» Work instruction
Output the whole listing exactly, except for the pictures in it.

» Input data
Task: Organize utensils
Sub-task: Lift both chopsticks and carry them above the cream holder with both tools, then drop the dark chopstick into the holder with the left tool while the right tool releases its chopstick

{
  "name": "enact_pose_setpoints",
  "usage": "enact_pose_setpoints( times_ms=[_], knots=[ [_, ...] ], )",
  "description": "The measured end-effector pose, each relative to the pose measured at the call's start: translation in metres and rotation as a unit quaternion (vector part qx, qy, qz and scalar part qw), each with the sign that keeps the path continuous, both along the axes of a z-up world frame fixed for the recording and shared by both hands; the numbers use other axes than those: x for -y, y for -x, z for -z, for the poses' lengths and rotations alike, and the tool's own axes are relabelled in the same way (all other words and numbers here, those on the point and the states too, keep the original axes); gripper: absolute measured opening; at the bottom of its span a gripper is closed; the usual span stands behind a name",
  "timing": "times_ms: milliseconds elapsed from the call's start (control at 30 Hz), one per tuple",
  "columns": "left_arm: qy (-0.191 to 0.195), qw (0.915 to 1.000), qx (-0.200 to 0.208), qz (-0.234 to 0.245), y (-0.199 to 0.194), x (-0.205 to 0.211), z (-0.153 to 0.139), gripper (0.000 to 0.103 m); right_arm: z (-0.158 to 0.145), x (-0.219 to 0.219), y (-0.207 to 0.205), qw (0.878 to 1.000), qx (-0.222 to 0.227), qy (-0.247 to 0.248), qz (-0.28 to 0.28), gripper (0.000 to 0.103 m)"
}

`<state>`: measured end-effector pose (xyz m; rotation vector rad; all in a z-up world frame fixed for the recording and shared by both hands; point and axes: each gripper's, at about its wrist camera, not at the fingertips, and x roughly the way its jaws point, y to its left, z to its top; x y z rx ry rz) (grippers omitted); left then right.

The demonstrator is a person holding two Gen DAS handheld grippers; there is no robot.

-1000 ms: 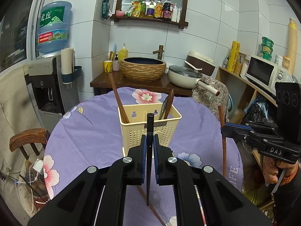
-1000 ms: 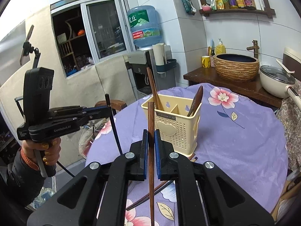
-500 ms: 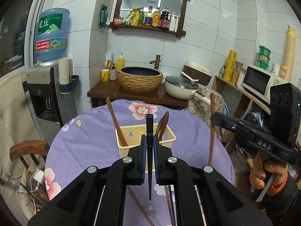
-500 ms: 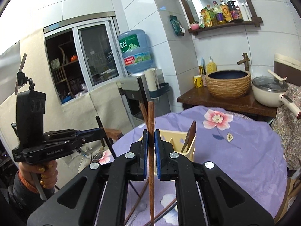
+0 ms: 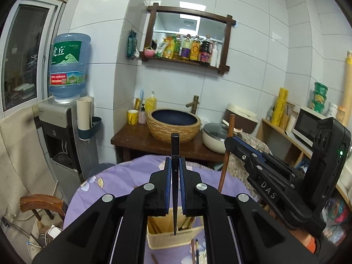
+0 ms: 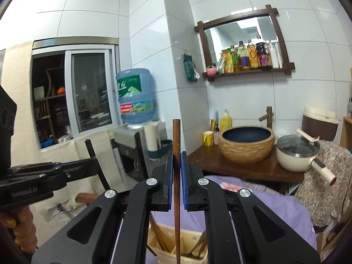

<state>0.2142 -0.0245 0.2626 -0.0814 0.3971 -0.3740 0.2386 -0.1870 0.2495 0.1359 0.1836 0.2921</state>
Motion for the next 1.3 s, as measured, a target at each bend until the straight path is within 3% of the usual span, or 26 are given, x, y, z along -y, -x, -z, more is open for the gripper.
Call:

» Result for this task
Task: Organize utensils
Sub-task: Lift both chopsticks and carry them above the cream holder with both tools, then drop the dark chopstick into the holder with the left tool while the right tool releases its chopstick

{
  "name": "enact_pose_setpoints",
  "usage": "enact_pose_setpoints( times_ms=[_], knots=[ [_, ...] ], )",
  "description": "The measured end-effector pose, each relative to the pose measured at the call's start: translation in metres and rotation as a unit quaternion (vector part qx, qy, qz and scalar part qw), each with the sign that keeps the path continuous, both along the axes of a z-up world frame fixed for the recording and shared by both hands; the numbers use other axes than those: x for -y, y for -x, z for -z, for the poses' lengths and rotations alike, and the tool's own axes are relabelled in the same way (all other words and numbers here, those on the point and the states too, keep the original axes); gripper: absolute measured opening; at the bottom of its span a gripper is closed; the usual span stands behind a name",
  "timing": "times_ms: milliseconds elapsed from the call's start (control at 30 Hz), one per tuple",
  "columns": "left_arm: qy (-0.191 to 0.195), qw (0.915 to 1.000), qx (-0.200 to 0.208), qz (-0.234 to 0.245), y (-0.199 to 0.194), x (-0.205 to 0.211), z (-0.153 to 0.139), gripper (0.000 to 0.103 m); right_arm: z (-0.158 to 0.145), x (-0.219 to 0.219), y (-0.207 to 0.205), qw (0.878 to 1.000), qx (-0.222 to 0.227), qy (-0.247 to 0.248), qz (-0.28 to 0.28), gripper (0.000 to 0.103 m)"
}

`<state>`: measured end-effector pose (xyz m; rotation vector rad; all in a z-up world frame fixed for the recording and shared by both hands; point and axes: each gripper's, at about its wrist camera, not at the fingertips, and x roughly the way its jaws point, y to its left, z to its top; x y z rx ry rz) (grippers omitted); left then right.

The demonstrator is a person holding two Gen DAS handheld grippers; there is no robot.

-1000 ms: 
-1000 ms: 
-500 ms: 
-500 ms: 
+0 ms: 
+0 ms: 

<state>0.2142 -0.0245 0.2626 -0.0814 0.3971 -0.3740 0.2386 -0.1870 0.2495 0.1359 0.1836 0.2921</state>
Motion for the next 1.3 s, as measured, a target at each bend until the straight path is within 3% of the usual span, or 26 are given, x, y, z along -y, -x, -z, more is open for the gripper.
Call:

This answer has now been given in full.